__TASK DIRECTIONS__
Write out the data once more, exactly as it reads.

__DATASET EXTRACT__
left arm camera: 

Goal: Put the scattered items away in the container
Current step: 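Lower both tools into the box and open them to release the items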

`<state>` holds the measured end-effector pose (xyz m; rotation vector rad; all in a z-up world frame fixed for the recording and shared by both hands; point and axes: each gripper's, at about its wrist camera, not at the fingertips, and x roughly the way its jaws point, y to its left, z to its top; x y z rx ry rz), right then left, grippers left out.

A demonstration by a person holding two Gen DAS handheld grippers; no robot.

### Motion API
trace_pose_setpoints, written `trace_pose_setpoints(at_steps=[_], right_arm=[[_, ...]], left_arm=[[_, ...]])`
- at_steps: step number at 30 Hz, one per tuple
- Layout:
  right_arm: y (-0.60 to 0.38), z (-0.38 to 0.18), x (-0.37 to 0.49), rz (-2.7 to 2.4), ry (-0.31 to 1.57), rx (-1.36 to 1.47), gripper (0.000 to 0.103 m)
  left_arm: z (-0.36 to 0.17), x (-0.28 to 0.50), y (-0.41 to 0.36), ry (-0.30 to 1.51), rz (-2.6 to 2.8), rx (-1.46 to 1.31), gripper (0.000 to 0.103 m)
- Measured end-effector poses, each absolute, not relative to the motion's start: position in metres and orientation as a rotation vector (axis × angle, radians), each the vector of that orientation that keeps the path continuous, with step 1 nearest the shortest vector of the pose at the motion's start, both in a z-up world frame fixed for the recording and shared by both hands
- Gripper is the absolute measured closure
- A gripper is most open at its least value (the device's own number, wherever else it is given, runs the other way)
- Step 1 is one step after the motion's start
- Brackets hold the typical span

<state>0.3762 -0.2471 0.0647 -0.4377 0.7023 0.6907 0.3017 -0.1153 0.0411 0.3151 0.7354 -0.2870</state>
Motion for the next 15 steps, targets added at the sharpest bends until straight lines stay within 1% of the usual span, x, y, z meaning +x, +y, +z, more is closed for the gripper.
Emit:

__ANSWER TO THE EXERCISE__
left arm camera: 

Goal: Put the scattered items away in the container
Current step: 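Lower both tools into the box and open them to release the items
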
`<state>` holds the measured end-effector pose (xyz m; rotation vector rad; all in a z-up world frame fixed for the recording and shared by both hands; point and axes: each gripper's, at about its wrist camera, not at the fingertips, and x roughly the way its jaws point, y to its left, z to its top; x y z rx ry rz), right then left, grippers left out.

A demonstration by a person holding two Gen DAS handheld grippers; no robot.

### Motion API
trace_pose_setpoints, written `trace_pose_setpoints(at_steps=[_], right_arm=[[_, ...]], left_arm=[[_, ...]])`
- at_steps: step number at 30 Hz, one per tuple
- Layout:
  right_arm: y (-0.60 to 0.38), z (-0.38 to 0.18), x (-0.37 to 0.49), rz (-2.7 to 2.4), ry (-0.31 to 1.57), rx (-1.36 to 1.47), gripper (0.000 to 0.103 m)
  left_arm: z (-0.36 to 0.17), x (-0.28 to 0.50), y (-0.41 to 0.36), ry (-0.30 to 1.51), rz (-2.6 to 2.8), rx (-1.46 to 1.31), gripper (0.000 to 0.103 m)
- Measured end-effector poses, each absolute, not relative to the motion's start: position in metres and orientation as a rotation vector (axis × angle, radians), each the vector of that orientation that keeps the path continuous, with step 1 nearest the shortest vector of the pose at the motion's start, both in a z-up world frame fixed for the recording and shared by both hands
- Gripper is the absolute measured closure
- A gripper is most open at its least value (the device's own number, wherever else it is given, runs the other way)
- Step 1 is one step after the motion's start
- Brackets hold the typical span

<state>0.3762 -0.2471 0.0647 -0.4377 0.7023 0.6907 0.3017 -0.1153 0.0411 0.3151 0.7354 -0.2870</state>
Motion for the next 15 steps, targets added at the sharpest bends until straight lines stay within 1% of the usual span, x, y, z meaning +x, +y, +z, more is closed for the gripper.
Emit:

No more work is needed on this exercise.